Imaging Shallow Deformation Zone Using 2D and 3D Seismic Tomography

Near-surface deformation zones present considerable imaging challenges due to complex structural geometries, heterogeneous lithologies, and elevated ambient noise, particularly in urban and infrastructurerich environments. This study investigates a 30-meter-wide deformation outcrop within the Dammam Dome, Eastern Saudi Arabia, using 2D and 3D seismic tomography techniques complemented by detailed mineralogical analysis. The 2D seismic refraction survey was conducted along a 360-meter profile using a cabled geophone system, while the 3D survey employed a wireless nodal array comprising 108 receivers and 385 shot points. The receivers were deployed along six in-line profiles with 8-meter spacing in both in-line and cross-line directions, and sources were distributed along 11 profiles with 4-meter offsets.
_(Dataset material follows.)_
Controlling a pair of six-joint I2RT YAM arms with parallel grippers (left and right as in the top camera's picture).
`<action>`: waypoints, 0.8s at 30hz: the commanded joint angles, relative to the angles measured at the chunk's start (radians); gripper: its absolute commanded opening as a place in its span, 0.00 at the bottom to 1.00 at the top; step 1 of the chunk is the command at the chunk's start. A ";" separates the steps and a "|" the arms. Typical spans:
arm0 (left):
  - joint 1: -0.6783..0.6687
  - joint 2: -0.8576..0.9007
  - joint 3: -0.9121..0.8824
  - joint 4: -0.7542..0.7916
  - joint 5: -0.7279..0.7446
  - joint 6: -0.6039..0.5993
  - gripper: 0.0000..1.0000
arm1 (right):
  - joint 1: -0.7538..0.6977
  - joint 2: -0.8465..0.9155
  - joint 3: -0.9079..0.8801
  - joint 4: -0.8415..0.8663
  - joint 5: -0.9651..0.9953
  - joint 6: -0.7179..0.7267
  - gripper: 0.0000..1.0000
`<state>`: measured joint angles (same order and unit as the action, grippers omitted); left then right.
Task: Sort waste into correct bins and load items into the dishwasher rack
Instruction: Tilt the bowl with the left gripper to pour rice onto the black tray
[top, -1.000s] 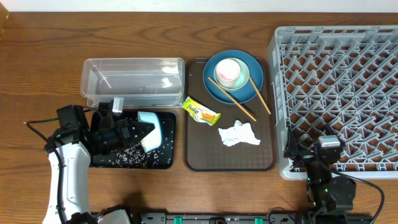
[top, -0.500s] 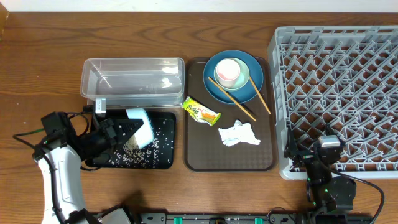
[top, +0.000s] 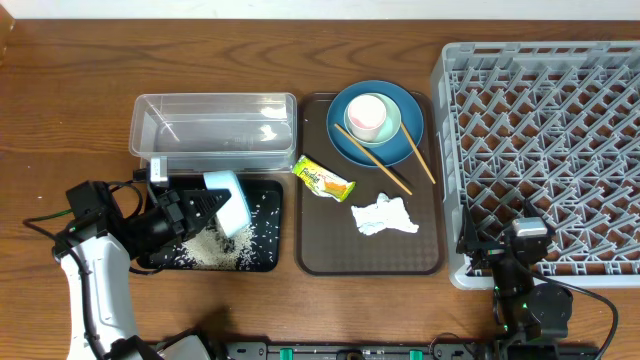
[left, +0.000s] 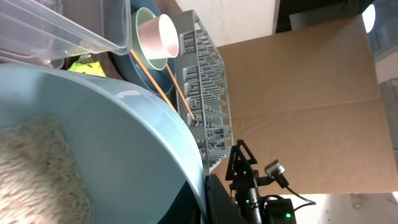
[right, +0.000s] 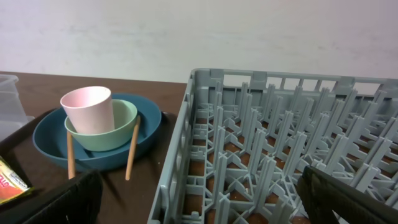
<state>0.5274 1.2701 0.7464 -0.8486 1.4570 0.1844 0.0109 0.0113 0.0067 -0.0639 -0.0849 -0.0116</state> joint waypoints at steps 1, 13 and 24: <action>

Super-virtual refraction interferometry (SVI) was applied to both datasets to enhance signal-to-noise ratios and improve the continuity of first-arrival traveltimes in the challenging field environment. The resulting 2D tomograms revealed a prominent high-velocity anomaly ranging from 1210 to 1650 m/s within the upper 20 meters of the subsurface. A comparable deformation zone was observed in the 3D model, with velocities ranging from 650 to 800 m/s, delineating lateral and vertical heterogeneities consistent with structural deformation. Mineralogical analyses using X-ray diffraction (XRD) and X-ray fluorescence (XRF) confirmed dolomite as the dominant mineral phase, with subordinate gypsum, quartz, and clay minerals. Elevated concentrations of magnesium, calcium, aluminum, and silicon indicate diagenetic mineralization processes, supporting a closed-system interpretation with internally sourced infill. These results collectively suggest a multi-stage deformation model characterized by faulting, brecciation, and mineral sealing. The integration of 2D and 3D seismic tomography with mineralogical data offers a robust approach for imaging shallow deformation zones in carbonate settings. The methodology offers critical insights for geohazard evaluation and subsurface characterization, particularly in tectonically active regions relevant to infrastructure development.